How to complete this task:
Which lines in the data below contain the string "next"? Show each one.

Excerpted data:
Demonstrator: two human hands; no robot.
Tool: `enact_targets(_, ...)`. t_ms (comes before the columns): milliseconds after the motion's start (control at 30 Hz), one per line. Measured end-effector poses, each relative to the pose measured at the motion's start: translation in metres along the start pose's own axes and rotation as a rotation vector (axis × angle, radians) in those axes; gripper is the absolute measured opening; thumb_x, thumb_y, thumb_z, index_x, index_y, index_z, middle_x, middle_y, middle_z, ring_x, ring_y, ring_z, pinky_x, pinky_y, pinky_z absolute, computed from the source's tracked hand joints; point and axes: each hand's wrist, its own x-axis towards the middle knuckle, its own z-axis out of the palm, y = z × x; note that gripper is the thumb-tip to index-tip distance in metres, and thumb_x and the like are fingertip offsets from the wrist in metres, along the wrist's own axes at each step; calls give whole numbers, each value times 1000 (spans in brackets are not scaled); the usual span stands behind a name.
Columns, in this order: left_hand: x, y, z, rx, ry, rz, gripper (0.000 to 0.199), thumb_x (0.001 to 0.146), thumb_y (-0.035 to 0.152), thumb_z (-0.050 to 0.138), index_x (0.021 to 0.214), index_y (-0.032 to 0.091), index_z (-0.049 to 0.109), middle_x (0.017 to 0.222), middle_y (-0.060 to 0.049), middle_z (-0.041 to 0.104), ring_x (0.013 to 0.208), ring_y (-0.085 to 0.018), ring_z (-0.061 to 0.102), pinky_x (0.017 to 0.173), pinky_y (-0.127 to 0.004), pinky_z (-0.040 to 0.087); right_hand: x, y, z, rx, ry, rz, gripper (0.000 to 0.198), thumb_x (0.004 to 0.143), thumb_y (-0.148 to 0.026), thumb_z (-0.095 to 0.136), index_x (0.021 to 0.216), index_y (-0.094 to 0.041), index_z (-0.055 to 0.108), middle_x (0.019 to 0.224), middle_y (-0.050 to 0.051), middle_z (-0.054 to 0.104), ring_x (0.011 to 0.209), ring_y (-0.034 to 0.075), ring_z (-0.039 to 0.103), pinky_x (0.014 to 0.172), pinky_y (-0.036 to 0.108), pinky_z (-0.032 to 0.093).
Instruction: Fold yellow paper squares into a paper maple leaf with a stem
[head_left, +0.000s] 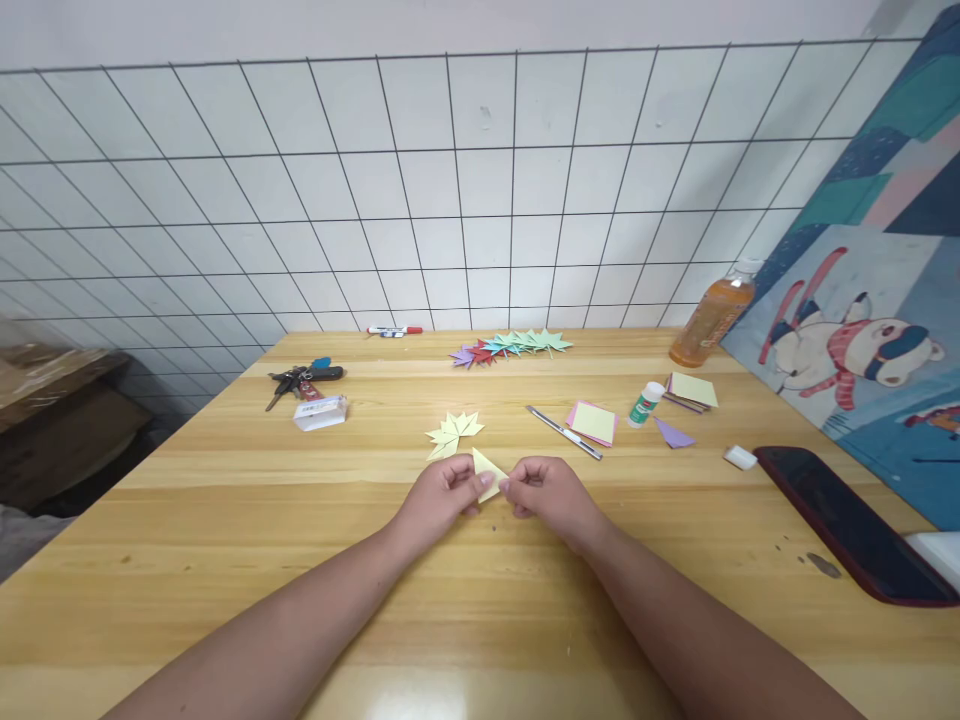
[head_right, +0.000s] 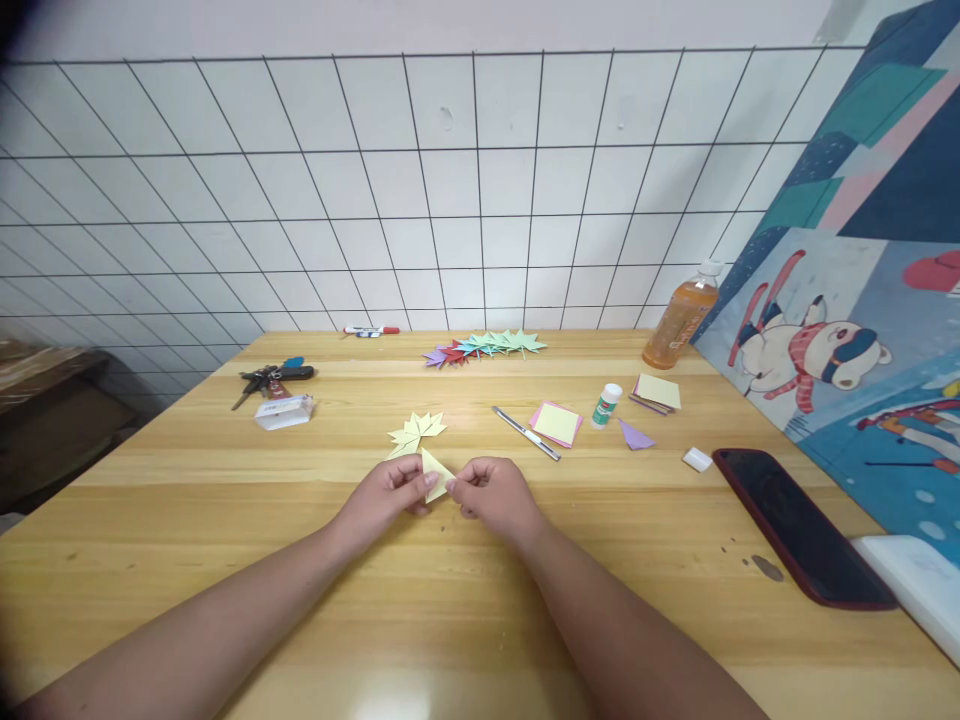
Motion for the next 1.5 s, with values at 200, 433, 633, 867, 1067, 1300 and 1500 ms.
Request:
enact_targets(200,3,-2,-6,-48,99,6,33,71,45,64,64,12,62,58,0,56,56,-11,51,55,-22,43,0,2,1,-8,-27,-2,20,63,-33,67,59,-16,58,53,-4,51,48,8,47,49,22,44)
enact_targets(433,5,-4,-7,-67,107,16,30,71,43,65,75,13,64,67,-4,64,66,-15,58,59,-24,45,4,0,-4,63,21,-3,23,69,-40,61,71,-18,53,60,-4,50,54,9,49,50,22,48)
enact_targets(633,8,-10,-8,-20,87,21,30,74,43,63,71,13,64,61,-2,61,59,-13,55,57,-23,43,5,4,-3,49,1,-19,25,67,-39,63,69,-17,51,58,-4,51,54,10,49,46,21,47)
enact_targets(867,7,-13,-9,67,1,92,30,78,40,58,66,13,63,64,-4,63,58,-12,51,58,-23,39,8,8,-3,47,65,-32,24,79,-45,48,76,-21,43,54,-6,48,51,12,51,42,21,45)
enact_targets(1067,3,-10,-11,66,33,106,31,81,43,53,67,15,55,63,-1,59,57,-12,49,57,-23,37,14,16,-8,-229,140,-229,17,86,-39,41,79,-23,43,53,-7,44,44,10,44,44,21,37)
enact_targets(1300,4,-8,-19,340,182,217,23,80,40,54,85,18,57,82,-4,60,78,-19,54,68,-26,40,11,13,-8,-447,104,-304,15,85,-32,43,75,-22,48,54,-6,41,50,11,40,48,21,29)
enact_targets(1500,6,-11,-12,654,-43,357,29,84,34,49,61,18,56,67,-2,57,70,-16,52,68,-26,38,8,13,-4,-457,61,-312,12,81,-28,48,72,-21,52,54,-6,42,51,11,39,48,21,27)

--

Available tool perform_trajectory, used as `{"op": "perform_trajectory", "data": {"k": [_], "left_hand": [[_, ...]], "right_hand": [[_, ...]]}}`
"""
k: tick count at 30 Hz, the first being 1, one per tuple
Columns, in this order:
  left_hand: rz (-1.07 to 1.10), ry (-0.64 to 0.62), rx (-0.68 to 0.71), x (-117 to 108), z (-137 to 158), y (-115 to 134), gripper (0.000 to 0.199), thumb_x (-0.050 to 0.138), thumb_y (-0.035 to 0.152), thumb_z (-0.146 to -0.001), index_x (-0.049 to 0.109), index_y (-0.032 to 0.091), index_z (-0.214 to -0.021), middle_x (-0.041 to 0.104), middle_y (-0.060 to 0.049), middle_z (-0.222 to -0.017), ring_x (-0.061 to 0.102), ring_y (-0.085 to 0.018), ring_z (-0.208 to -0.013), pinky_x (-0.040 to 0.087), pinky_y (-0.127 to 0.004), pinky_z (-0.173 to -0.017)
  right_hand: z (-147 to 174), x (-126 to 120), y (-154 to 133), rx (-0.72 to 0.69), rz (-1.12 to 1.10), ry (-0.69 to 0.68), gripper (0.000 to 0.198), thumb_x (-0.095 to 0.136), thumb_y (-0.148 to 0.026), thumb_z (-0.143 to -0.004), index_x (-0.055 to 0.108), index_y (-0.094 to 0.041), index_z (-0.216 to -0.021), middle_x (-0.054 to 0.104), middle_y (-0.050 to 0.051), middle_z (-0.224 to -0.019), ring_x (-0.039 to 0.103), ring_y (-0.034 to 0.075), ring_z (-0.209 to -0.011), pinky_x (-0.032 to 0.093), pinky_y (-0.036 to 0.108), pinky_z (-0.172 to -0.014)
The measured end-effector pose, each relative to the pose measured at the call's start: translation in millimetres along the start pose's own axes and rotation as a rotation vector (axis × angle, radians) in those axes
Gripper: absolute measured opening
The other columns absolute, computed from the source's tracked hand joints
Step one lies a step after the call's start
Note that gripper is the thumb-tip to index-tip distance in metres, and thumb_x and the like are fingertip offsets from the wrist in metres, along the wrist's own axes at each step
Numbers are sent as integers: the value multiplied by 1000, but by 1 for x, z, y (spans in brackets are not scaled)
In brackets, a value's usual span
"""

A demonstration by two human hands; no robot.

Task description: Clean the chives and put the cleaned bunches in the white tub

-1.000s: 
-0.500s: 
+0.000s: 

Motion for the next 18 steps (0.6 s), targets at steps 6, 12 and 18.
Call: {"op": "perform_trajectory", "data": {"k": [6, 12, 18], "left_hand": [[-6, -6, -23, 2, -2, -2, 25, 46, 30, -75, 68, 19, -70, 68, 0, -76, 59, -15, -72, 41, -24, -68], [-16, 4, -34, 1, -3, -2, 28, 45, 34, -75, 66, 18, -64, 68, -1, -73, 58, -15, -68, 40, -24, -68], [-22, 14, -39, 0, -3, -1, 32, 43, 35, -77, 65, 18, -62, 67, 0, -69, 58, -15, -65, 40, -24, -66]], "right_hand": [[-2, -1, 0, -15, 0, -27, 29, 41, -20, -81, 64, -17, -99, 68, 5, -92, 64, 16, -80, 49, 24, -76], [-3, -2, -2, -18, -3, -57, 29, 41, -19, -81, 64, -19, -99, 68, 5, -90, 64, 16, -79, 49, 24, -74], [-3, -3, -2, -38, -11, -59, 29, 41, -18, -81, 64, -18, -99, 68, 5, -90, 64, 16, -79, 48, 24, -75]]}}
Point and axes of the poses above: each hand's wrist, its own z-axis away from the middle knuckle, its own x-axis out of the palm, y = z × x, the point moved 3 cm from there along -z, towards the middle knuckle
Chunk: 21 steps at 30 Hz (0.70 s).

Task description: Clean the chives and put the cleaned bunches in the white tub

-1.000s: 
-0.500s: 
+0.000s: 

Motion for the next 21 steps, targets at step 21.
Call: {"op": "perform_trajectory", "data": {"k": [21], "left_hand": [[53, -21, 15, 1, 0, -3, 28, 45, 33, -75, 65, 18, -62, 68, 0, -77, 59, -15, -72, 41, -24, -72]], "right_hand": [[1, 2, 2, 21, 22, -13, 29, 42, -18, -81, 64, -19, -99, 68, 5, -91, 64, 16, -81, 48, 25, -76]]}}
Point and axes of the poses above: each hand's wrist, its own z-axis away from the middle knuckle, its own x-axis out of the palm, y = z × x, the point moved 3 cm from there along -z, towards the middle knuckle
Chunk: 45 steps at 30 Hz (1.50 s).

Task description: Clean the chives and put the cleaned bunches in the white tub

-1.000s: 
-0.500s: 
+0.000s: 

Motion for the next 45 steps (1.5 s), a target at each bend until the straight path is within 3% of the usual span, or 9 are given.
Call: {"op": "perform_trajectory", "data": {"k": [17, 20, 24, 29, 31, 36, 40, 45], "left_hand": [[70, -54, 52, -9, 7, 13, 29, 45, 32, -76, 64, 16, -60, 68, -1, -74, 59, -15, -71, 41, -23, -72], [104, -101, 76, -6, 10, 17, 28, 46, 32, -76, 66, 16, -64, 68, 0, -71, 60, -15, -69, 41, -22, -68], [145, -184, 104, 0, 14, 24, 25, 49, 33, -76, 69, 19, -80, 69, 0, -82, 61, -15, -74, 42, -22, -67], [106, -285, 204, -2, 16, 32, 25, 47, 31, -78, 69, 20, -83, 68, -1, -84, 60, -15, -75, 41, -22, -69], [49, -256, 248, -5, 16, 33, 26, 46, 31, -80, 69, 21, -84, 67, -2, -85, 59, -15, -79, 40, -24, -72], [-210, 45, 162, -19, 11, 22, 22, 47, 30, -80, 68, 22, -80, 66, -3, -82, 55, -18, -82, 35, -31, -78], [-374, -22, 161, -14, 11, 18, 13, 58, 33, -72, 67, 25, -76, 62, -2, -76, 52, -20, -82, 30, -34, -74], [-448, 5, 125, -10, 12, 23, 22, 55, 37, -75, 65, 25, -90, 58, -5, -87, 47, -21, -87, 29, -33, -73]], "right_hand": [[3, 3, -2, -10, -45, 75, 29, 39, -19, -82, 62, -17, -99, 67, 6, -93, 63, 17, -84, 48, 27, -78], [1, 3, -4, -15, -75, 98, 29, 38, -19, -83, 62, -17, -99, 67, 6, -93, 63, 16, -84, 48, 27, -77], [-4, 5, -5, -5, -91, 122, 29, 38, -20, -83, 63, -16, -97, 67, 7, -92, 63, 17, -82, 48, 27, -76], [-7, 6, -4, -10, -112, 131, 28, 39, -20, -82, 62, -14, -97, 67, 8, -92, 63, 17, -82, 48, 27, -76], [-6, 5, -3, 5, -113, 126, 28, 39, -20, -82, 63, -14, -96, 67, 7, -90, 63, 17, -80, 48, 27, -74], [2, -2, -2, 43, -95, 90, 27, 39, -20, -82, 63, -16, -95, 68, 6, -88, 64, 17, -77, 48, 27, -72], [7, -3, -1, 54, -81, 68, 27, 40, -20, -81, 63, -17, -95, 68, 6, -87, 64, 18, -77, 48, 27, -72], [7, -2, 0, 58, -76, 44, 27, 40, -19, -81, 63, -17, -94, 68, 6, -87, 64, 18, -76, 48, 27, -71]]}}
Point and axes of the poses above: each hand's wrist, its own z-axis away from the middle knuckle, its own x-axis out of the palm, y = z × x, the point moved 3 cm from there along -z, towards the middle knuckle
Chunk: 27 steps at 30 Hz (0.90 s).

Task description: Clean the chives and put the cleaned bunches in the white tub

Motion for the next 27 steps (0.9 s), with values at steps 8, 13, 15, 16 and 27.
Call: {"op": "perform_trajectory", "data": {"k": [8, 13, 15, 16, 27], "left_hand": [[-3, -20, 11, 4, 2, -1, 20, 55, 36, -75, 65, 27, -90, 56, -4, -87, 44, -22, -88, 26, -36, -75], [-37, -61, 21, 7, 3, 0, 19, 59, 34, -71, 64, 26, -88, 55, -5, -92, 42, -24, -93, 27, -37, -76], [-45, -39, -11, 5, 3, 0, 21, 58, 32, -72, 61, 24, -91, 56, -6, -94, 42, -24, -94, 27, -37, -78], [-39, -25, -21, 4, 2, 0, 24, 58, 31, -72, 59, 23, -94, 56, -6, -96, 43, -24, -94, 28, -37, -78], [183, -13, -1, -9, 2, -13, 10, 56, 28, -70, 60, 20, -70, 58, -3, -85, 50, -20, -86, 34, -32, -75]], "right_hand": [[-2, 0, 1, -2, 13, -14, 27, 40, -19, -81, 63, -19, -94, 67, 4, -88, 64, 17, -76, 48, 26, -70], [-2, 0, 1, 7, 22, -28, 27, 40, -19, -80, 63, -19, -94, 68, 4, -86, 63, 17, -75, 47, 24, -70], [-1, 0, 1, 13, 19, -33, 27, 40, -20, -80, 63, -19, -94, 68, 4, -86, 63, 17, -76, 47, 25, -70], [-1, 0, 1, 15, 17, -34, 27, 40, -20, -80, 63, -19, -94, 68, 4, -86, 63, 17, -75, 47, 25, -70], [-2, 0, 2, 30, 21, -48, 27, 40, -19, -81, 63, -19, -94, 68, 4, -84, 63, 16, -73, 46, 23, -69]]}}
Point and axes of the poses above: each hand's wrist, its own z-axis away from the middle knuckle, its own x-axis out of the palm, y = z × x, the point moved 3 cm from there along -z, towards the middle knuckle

Your response:
Motion for the next 1.5 s, with values at 200, 433, 633, 867, 1067, 1300 and 1500 ms.
Motion for the next 18 steps (0.6 s), targets at steps 6, 12 and 18.
Motion for the next 21 steps, targets at step 21.
Motion for the next 45 steps (1.5 s), a target at each bend until the straight path is within 3% of the usual span, or 9 are given.
Motion for the next 27 steps (0.9 s), with values at steps 8, 13, 15, 16 and 27.

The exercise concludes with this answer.